Le Précis – En justice, les médias indépendants étouffés et essoufflés

Les médias indépendants spécialisés dans l’enquête et l’investigation sont régulièrement attaqués pour diffamation par les protagonistes de leurs articles. Ces procédures baillons, longues et couteuses, étouffent économiquement ces titres de presse, dans le but de les censurer.

Mediacités, Disclose, Mediapart… Les journaux et médias indépendants, résolument tournés vers l’investigation ont l’habitude de mener un combat pour la vérité. Mais en coulisses, une autre lutte se déroule sur le plan judiciaire. Pour des articles jugés trop incisifs par les intéressés, ces médias sont attaqués en justice, jusqu’à crouler sous les procédures. C’est le cas du média en ligne d’investigation locale Mediacités, qui affiche 15 procédures en seulement 6 ans d’existence. Notre journaliste Miren Garaicoechea a rencontré Jacques Trentesaux, son cofondateur et directeur de la rédaction. « Les élus sont vexés par des articles qu’ils jugent diffamatoires. Ils n’ont pas l’habitude d’articles de presse plus critiques », explique-t-il. Malgré la loi fondamentale de 1881, qui cimente le droit de la presse en France, les attaques se succèdent et peuvent aboutir. « Ce droit est de plus en plus contourné aujourd’hui », assure Virginie Marquet, avocate de Disclose, spécialisée en en droit des médias.

Les médias ciblés l’emportent certes régulièrement dans les prétoires, mais à quel prix ? La victoire n’est que symbolique, tant la durée d’une procédure en annihile la portée dans l’esprit du public. « Quand je vois un petit recommandé arriver au siège social de l’entreprise, je sais que c’est parti pour de longs mois », raconte Jacques Trentesaux.
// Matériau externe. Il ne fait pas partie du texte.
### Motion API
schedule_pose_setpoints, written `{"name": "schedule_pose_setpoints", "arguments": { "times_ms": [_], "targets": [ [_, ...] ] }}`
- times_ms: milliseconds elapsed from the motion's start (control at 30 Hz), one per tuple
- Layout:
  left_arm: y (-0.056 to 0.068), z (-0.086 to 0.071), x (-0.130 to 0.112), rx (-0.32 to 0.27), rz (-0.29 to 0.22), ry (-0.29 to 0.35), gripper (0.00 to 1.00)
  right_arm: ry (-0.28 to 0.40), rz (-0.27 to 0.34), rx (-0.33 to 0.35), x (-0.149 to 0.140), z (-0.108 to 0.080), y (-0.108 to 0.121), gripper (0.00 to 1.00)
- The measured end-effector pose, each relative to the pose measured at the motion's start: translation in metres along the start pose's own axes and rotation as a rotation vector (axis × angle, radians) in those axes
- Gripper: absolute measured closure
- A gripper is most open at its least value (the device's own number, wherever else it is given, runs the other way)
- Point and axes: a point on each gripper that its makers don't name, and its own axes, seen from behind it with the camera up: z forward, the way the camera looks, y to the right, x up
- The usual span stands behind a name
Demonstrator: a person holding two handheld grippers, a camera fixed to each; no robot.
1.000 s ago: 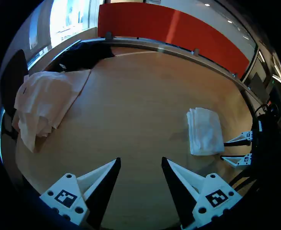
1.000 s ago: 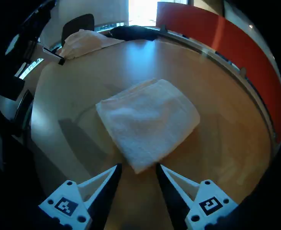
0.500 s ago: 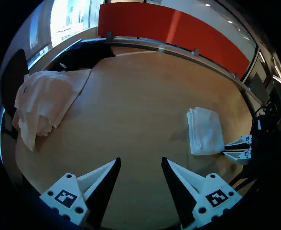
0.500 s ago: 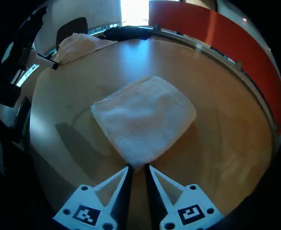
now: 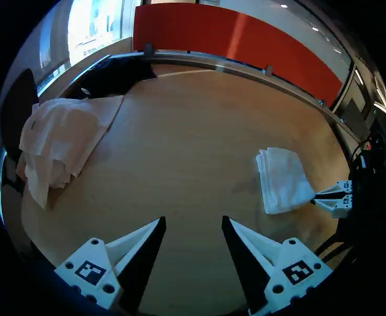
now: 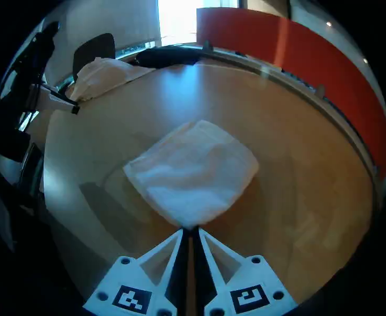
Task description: Fold towel
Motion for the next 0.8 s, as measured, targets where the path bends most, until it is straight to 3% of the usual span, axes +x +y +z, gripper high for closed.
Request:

Au bout, pour les rédactions, il y a le prix de l’effort et le coût de l’indépendance. De quoi mettre en péril ces entités médiatiques. « Nous en sommes au-delà de 40 000 euros en dépenses cumulées pour les frais de justice, précise le cofondateur de Mediacités. Quand on fonctionne sur abonnements, qu’on n’est toujours pas à l’équilibre 6 ans après, toute dépense supplémentaire est gravissime. Donc même quand on gagne, on perd financièrement. » Ces procédures baillons sont alors synonymes de pressions. Virginie Marquet appelle à un sursaut des juridictions. « Lorsqu’une procédure pénale pour diffamation engagée est perdue, les juges doivent sanctionner sur le fondement de la procédure abusive. Des acteurs économiques, des élus multiplient les procédures pour étouffer les médias et les dissuader d’enquêter. » Donner des dommages et intérêts soutiendrait ainsi l’effort pour la vérité et reconnaîtrait les journalistes qui ont bien fait leur travail.

40 000

Mediacités a dépensé 40 000 euros en frais de justice, en l’espace de 6 ans.

15

Le média indépendant a remporté 4 procédures, 11 sont encore en cours.